- RECORDED INFORMATION -
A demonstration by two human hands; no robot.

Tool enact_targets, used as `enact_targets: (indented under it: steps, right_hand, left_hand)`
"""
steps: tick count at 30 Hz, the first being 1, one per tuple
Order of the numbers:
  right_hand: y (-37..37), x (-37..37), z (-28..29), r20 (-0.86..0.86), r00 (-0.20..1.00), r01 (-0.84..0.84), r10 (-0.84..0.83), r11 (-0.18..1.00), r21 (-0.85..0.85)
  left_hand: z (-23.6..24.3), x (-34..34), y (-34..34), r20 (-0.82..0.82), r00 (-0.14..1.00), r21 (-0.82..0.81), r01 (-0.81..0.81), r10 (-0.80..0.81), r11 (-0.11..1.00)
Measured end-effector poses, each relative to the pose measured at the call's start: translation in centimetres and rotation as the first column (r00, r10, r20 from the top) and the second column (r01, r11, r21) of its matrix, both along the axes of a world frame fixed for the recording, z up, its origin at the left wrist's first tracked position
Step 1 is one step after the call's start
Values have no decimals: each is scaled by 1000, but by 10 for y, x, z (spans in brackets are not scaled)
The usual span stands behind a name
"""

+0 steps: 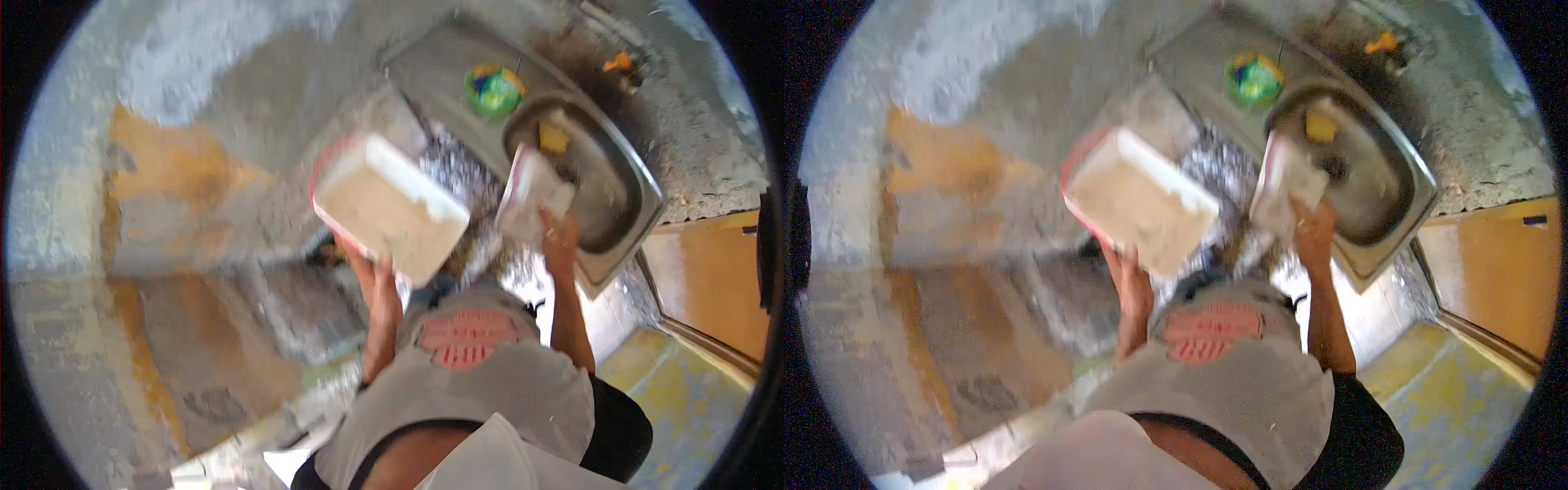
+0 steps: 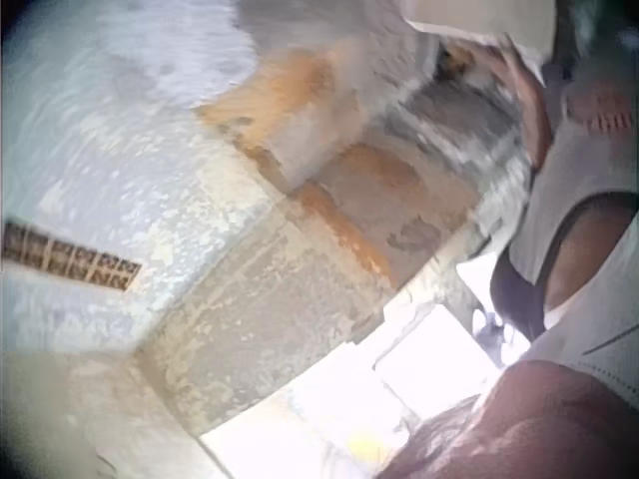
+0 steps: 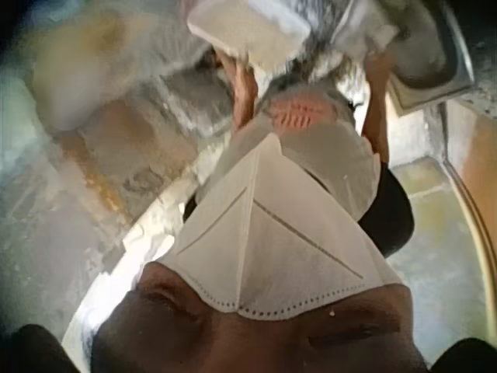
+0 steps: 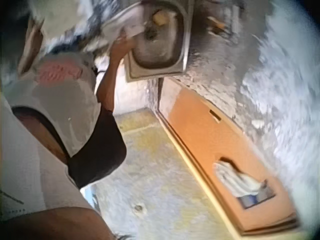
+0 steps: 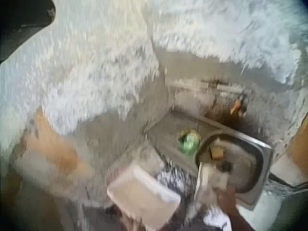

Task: The person applies white plaster to a wall by taking it from a small bucket and spreading it with a spatula or trowel.

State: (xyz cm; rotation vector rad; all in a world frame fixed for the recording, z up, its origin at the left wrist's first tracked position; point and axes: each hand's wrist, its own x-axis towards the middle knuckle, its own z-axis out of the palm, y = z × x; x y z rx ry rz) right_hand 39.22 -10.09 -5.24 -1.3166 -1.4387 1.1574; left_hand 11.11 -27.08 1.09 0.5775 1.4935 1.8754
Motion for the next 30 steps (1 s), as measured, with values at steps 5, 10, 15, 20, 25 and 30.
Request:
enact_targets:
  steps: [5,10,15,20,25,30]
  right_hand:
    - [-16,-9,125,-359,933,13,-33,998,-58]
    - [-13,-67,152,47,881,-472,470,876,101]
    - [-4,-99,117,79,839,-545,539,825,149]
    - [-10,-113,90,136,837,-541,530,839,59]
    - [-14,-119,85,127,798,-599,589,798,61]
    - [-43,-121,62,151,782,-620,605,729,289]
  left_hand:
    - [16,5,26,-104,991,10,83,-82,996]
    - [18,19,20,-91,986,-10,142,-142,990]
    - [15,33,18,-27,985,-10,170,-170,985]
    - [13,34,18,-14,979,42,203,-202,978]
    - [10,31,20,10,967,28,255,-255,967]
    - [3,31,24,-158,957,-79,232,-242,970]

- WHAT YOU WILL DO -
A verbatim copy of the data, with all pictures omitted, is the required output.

- SOLUTION TO THE PROBLEM -
A demonstration by two human hands; no robot.

Tool enact_targets, used as `enact_targets: (indented under it: steps, right_hand, left_hand)`
"""
steps: tick count at 30 Hz, the first being 1, one per tuple
Order of the numbers:
  right_hand: y (-37..37), x (-37..37), z (-28..29), r20 (-0.86..0.86), r00 (-0.20..1.00), r01 (-0.84..0.84), r10 (-0.84..0.83), r11 (-0.18..1.00), r21 (-0.85..0.85)
  left_hand: z (-23.6..24.3), x (-34..34), y (-34..34), r20 (-0.82..0.82), r00 (-0.14..1.00), r21 (-0.82..0.81), r01 (-0.81..0.81), r10 (-0.80..0.81), r11 (-0.11..1.00)
Measured end-effector poses, each relative to the pose measured at the call's start: translation in centimetres and rotation as the first column (r00, r10, r20 from the top) and the second column (r01, r11, r21) of its matrix, both along the axes of a world frame fixed for the recording, z up, its origin at the left wrist's first tracked position
Step 1 is one step after the call's start
Values have no decimals: each is scaled by 1000, but by 10 for y, x, z (spans in brackets are not scaled)
The usual span stands behind a name
"""

+0 steps: 
+0 steps: 
+0 steps: 
+0 steps: 
+0 steps: 

Task: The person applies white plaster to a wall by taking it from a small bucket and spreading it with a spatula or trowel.

State: (xyz cm; rotation vector rad; all in a world frame fixed for the recording, z up, its origin at the left wrist's first tracked position; point and axes: each hand's wrist, its own x-axis towards the middle knuckle, its own z-axis out of the palm, y = z × x; x y z rx ry rz) right_hand 39.22 -10.09 -5.24 -1.3166 -1.4387 1.1574; left_hand 11.11 -27.08 1.09 0.5775 1.4935 1.8754
Motion for the next 30 steps (1 s), as measured, with values at steps 5, 10, 15, 20, 25 and 30.
Request:
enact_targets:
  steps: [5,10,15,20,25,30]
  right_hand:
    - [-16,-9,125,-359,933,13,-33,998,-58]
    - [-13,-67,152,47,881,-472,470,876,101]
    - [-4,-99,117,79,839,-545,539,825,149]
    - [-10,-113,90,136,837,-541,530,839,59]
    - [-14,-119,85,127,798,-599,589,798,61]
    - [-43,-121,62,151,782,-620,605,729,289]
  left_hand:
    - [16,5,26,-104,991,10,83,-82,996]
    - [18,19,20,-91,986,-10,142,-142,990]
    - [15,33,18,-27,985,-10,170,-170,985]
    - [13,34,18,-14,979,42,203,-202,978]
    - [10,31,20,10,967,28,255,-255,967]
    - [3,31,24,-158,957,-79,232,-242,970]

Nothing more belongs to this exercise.